Mike Bailey vs. Akito, DDT D-Oh Grand Prix 2018 in Osaka 2Days (1/7/2018)

This was a B Block match in the 2018 D-Oh Grand Prix tournament.

It would be easy to say that, as with every great Akito match, this is one just for the perverts, but that isn’t entirely true. Mike Bailey has another match where he, very frustratingly, has his left leg worked over. It’s been written about so frequently on this blog, the different positives and negatives of this match he likes to have, that I am honestly bored of talking about it. He sells well in the moments and occasionally after, but as a wrestler who runs and kicks a lot, I’ve never enjoyed these matches from Seedball half as much as the ones where he doesn’t do this sort of a thing.

The differences between many of those matches and this match though are that (a) it is only eleven or twelve minutes, & (b) Akito is much better at this match than a lot of the other people Bailey is doing it against.

Firstly, the time really helps them out here.

Bailey tends to have this sort of a match when he has fifteen, twenty, or God forbid, thirty minutes to work with, and it’s those times where it becomes real frustrating.
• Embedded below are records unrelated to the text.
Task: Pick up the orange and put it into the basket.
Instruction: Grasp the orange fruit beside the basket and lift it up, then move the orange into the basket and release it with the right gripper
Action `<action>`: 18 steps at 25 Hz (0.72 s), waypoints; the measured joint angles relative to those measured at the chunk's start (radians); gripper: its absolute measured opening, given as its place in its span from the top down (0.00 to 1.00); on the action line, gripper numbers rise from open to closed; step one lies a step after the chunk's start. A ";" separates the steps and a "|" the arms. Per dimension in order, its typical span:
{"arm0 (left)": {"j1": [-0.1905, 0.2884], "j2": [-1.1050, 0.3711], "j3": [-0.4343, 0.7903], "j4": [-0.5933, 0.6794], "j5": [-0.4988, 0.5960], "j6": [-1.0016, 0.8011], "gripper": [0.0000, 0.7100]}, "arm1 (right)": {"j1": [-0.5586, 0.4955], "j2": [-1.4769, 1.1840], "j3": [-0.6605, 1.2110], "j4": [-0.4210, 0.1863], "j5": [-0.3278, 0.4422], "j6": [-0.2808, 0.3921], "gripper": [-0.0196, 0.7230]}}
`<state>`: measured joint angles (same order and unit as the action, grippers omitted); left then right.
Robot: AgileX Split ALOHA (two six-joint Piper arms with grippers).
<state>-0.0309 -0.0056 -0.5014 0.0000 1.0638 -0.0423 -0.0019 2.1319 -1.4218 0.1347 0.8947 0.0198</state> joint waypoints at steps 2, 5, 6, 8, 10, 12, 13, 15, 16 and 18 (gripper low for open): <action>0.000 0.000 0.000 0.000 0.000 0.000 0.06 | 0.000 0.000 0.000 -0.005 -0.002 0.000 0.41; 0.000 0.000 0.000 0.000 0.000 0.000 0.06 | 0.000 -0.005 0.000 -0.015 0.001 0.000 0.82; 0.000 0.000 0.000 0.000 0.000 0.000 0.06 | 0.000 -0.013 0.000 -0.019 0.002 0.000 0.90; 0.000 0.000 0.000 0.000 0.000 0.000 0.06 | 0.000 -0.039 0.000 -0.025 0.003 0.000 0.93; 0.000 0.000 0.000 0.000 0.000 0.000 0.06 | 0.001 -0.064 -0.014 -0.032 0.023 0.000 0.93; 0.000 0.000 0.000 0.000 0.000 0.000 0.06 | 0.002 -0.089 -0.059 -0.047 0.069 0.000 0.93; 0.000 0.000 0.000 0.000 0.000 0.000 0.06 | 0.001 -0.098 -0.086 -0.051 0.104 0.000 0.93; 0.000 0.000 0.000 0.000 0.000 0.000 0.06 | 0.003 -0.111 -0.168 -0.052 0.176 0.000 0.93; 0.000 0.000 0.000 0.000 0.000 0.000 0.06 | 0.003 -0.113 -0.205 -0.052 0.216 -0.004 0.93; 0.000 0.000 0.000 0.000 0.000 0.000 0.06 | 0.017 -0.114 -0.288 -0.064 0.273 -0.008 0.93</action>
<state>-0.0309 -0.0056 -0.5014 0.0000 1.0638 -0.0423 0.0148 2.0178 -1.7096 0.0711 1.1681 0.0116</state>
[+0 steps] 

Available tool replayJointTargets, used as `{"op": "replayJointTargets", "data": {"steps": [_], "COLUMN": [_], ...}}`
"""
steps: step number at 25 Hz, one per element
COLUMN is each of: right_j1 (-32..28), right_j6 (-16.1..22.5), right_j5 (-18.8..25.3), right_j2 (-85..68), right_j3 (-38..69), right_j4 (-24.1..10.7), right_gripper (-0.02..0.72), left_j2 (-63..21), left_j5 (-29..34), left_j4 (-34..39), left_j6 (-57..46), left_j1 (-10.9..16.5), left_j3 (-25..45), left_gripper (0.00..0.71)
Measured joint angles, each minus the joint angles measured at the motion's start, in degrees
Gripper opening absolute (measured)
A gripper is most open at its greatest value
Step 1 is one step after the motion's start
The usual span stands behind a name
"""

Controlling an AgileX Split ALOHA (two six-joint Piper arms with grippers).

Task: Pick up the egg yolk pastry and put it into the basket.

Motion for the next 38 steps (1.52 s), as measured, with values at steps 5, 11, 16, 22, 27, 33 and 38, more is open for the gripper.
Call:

Both because the segments where his leg gets pulverized tend to go on a little longer to fill up that space, but also because it means he has to do a lot more while still selling the leg, for the same reason. So, while it’s annoying when he fills like ten minutes up throwing kicks and then holding his leg, like he’s learned absolutely nothing every other time he’s done it, it is significantly less annoying when that sort of a thing is held back to three or four minutes of that. Carve these twelve minutes up pretty evenly for one-third grappling and back and forth, one-third for the Akito knee attack, and one-third comeback and finishing run, and it works. It’s still not my favorite sort of a match that Mike Bailey can have, but the twelve minute version is so much more palatable to me.

It’s also real beneficial that Akito is also one of the better attackers of a leg in recent wrestling history.

Whereas your garden variety Bailey opponent in a match like this may not be the best at working a leg, this is not only the sort of thing that Akito does all the time, but that he excels at doing. The attacks on the knee are not only so wildly different from what everyone else is doing — setting up bits for Bailey to counter so he can hit something grosser, unique holds, specific move set up only to drop Bailey on his kneecaps instead on the way down — but it’s also all real mean and nasty at the same time. It’s not the world’s most delicate balance exactly, but there’s still a real level of skill to it on display when Akito gets it right, and at least on his specific end, this is one of the better examples of Akito getting it right.

The match also benefits a lot from a real strong ending, as rather than some cliched story about Bailey fighting through and mustering up the strength, he actually adapts to what Akito’s doing. The last time Akito tries a complex transition into a hold, Bailey is able to pull him over when he first tries a Scorpion Deathlock, and with his legs crossed around Akito’s, the little freak cannot kick out. It’s a much better and more memorable ending to a match like this, not only making Bailey seem tougher and more likeable for fighting through it in a believable way rather than some phony show of heroism, but it makes Akito look real great too for forcing him into that, on top of the classical kind of thrill one gets at seeing a too-smart-for-his-own-good character like Akito foiled.

One of the best versions of one of my least favorite things.